An Ode to clay and it’s earliest objects.
No other material comes close in its ability to informing us more about ourselves than shards or broken pieces of objects of times past, made of clay. This fact alone could render clay the most valuable material found and used on earth. Despite it being a testimony and repository of our past civilisations, clay, the herald, is a material today attributed with little significance.
If it is because of its abundance, perhaps it comes to show that the way we ascribe value to objects relies on the rarity of the material? What then of totem objects carved from mere stone, that are held in highest regard for entire groups of a population. A proper system of valuation can be difficult to decipher, as it relies not just on the rarity of material or on pure function of the object, its form or a common consensus for beauty, but it is rather a fluctuating combination of them all.

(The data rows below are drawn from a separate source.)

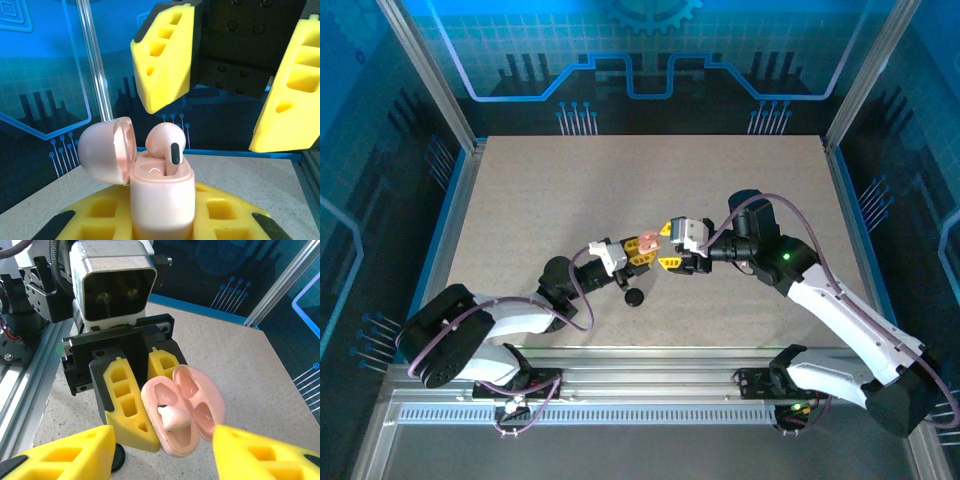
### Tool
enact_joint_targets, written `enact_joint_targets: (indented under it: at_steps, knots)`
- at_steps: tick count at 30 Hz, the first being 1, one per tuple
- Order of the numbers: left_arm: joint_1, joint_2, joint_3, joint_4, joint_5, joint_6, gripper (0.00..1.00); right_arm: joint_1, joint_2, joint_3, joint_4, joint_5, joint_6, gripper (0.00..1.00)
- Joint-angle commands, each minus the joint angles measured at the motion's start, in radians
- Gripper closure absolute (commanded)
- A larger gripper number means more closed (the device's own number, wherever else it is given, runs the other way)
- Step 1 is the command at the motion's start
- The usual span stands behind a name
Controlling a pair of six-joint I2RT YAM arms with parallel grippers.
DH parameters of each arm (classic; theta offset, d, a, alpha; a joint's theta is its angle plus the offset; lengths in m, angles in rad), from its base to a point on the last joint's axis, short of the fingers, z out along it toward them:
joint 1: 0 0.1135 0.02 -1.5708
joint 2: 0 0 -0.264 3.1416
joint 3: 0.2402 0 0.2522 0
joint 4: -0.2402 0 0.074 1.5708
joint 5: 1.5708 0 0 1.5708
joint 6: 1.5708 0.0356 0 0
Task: Insert the wireless bluetooth earbuds into the charging case
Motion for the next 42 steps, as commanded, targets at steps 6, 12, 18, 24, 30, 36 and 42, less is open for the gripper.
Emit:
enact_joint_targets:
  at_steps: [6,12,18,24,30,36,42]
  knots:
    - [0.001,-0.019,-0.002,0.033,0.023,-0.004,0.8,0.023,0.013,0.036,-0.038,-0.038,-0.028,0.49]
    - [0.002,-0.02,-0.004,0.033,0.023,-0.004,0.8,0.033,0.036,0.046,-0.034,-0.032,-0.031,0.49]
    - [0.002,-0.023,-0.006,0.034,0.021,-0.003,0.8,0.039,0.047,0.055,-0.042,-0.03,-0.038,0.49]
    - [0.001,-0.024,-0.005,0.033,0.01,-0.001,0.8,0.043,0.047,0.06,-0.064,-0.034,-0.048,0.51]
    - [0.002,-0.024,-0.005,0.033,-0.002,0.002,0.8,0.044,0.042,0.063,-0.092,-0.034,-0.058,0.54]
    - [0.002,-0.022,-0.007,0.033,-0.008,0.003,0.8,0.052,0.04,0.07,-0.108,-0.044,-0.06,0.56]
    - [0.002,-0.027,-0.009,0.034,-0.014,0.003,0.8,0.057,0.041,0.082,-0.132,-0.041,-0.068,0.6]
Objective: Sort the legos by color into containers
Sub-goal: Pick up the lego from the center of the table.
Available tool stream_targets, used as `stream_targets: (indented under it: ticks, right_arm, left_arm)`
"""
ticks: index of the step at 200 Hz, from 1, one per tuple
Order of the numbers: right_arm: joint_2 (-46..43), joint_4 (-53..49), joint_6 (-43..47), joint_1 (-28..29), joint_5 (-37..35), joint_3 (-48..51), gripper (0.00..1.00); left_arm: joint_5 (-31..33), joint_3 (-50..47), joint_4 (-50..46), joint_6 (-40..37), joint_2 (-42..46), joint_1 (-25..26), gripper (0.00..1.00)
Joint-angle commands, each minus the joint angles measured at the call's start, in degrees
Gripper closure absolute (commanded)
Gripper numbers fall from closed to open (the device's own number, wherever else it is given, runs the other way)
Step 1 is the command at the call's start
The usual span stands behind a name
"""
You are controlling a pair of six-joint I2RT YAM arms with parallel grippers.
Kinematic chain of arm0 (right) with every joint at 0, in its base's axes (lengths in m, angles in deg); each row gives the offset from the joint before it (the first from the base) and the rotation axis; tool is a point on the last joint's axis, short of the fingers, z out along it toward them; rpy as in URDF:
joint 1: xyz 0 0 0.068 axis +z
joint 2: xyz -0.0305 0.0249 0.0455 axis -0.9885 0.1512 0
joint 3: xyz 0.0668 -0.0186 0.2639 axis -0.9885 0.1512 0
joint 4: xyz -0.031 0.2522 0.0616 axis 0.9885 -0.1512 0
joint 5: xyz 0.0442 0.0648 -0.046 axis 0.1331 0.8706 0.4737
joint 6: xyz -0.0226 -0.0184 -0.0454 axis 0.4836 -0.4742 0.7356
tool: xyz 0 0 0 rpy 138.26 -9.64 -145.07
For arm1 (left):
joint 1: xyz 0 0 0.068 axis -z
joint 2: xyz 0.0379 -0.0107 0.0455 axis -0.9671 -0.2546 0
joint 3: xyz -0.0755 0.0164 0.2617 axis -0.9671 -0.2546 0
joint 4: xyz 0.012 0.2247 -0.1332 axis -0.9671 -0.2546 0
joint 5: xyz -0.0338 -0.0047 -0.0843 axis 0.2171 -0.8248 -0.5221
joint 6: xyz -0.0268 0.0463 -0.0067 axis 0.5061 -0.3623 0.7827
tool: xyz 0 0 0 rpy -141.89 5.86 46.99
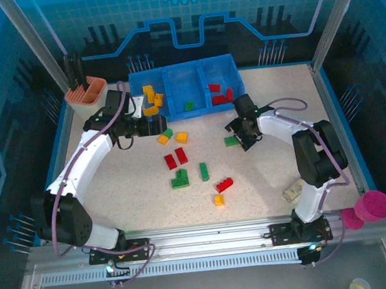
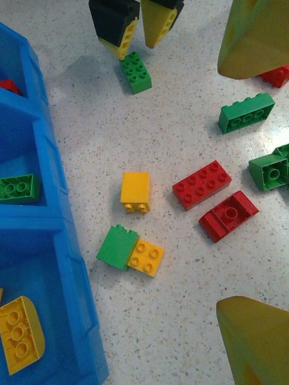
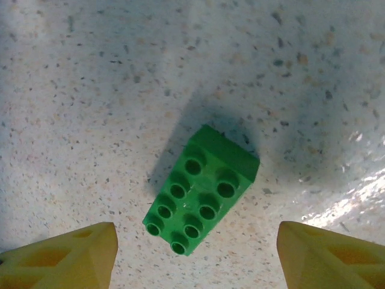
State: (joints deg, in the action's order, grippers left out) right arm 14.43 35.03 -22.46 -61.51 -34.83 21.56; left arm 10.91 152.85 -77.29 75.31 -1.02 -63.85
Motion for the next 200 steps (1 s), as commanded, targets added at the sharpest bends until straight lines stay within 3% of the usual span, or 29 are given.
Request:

By recalling some of most earliest objects made of clay, and the significance they held in times much simpler, I want to rethink what value means to us. Clay has played a crucial role in the development of our species, with fire came the first cooking vessels, with writing followed the inscriptions on clay tablets and trade, the first roads and the adobes that set the foundation of our earliest settlements.
While hand-building these objects of clay that are reminiscent of ways in which we earlier assigned value, I want to remember how much clay as a material has built us.
Written by Latika Nehra, edited by Volker Gross, 2022, Berlin
Latika Nehra, 2022
All objects from this collection are hand-built using the coiling technique.